* _Exercise requirements_:
I would like each line of the data that holds the word "headboard" copied out.

Source records
Content starts

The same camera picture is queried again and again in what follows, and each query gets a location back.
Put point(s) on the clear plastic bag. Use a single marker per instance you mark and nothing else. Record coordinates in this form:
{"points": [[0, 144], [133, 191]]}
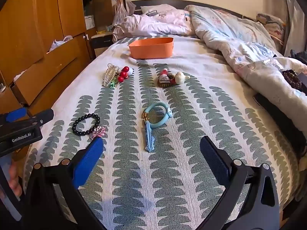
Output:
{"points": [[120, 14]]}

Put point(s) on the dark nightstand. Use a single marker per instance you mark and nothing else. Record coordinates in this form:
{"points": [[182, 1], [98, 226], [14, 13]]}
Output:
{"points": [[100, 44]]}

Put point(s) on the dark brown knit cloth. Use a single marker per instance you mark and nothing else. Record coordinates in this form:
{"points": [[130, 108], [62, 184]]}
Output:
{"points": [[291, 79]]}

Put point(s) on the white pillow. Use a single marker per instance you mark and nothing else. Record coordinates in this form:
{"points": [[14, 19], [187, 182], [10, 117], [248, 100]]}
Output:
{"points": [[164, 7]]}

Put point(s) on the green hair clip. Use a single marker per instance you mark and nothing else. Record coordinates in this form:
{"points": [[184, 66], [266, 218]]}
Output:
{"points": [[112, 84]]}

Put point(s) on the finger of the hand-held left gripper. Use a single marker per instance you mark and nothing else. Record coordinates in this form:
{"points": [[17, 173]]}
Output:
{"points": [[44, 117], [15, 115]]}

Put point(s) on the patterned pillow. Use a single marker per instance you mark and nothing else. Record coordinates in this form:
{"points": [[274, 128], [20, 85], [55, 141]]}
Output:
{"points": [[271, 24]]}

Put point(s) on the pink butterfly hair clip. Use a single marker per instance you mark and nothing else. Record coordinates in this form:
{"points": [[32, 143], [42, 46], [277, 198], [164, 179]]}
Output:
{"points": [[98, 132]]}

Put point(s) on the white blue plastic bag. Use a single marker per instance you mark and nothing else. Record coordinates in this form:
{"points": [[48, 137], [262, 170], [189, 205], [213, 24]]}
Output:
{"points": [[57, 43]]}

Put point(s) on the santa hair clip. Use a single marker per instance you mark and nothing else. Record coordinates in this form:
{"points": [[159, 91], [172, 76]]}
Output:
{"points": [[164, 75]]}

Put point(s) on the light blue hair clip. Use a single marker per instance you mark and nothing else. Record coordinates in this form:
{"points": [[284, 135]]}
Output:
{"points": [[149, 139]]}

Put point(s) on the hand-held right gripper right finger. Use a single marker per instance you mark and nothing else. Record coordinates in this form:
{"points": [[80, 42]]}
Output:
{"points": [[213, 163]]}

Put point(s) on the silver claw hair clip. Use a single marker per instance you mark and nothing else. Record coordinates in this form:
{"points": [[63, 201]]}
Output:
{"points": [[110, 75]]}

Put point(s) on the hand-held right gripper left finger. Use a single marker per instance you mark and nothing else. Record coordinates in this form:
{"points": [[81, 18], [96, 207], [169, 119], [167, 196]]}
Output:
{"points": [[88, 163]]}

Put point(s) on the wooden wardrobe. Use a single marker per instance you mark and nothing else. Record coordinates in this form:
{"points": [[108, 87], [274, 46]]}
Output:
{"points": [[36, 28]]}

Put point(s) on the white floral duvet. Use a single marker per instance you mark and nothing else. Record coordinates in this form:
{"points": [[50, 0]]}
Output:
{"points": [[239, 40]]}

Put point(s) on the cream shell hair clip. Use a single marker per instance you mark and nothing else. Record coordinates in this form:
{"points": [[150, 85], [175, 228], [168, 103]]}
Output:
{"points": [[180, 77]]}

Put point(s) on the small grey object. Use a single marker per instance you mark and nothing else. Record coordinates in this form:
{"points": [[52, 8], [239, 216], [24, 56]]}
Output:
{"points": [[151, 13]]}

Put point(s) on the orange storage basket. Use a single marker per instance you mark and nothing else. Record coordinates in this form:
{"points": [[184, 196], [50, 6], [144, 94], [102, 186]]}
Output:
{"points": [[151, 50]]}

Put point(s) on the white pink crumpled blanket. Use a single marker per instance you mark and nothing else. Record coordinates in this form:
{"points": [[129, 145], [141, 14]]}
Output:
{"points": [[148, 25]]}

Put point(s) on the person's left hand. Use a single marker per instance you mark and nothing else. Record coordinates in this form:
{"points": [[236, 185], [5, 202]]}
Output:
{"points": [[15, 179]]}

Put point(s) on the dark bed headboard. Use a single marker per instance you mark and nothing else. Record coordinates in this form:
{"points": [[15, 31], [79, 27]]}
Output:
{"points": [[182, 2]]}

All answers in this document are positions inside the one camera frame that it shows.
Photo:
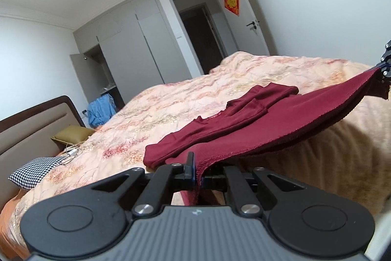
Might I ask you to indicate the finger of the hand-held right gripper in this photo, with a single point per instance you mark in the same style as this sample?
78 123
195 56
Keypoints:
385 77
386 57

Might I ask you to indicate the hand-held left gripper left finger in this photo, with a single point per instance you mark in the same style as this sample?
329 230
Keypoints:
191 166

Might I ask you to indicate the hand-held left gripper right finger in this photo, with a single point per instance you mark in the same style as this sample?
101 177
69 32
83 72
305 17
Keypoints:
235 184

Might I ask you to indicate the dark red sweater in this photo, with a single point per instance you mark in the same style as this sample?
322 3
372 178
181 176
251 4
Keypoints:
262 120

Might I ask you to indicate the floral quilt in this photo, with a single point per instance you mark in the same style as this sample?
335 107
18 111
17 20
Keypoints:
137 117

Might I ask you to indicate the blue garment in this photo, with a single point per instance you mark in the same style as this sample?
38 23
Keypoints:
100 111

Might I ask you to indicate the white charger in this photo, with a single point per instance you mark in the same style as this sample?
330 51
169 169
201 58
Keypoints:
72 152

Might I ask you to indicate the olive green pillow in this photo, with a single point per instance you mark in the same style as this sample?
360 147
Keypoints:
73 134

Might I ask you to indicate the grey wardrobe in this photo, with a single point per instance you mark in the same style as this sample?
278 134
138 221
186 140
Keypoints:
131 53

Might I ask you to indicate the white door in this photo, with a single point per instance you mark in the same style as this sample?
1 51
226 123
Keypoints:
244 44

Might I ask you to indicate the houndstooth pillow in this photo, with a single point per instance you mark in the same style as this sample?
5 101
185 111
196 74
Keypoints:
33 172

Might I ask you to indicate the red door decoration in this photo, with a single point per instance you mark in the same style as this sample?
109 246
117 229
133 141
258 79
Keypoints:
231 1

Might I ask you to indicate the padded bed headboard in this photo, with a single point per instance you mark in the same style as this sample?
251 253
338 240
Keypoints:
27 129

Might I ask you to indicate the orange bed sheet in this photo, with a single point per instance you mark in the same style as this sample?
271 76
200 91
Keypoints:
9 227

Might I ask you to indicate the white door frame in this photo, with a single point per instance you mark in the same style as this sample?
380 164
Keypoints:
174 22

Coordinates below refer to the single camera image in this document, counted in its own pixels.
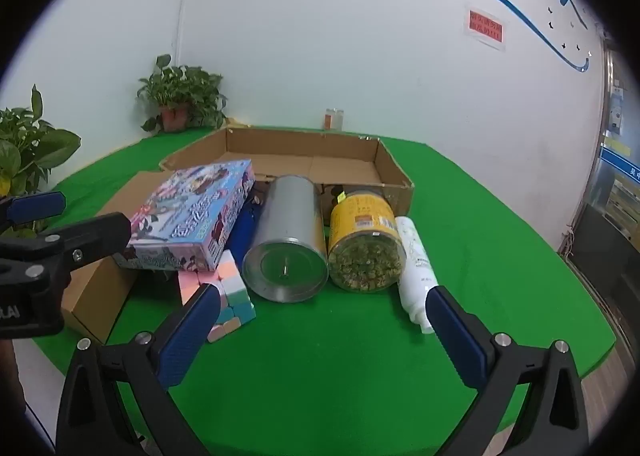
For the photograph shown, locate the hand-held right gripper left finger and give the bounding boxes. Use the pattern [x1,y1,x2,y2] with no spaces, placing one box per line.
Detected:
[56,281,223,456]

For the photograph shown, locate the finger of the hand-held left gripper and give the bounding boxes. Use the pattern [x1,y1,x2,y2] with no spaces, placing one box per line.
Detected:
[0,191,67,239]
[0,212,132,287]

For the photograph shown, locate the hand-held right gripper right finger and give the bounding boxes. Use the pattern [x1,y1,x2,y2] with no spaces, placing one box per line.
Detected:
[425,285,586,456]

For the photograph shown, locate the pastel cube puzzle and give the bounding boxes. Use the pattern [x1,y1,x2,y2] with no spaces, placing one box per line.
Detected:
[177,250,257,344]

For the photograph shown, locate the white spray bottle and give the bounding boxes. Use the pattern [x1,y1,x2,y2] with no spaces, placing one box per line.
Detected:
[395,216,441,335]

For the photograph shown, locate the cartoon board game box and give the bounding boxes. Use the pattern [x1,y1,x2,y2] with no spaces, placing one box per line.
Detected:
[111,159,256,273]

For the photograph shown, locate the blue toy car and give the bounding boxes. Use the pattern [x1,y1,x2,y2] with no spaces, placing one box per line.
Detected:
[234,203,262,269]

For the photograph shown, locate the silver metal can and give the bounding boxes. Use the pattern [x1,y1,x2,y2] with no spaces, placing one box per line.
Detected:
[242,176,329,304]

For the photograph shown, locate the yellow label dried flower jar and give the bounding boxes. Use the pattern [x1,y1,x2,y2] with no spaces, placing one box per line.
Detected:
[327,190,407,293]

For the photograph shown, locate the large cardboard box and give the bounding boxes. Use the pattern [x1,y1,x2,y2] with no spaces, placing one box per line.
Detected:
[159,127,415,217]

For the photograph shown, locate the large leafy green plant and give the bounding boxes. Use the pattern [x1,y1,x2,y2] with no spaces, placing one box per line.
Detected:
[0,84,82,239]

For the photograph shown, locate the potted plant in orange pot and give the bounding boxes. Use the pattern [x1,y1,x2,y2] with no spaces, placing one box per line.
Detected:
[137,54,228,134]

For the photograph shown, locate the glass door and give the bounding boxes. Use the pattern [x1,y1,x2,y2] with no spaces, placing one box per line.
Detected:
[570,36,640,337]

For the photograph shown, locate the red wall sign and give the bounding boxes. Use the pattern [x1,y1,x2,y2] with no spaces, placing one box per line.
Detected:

Content ends

* _Result of the task_:
Put point(s) on the dark bed headboard. Use a single marker per instance you mark and nothing else. Record coordinates in this form:
Might I ask you to indicate the padded bed headboard in this photo, with a single point per instance you mark in the same style as this sample?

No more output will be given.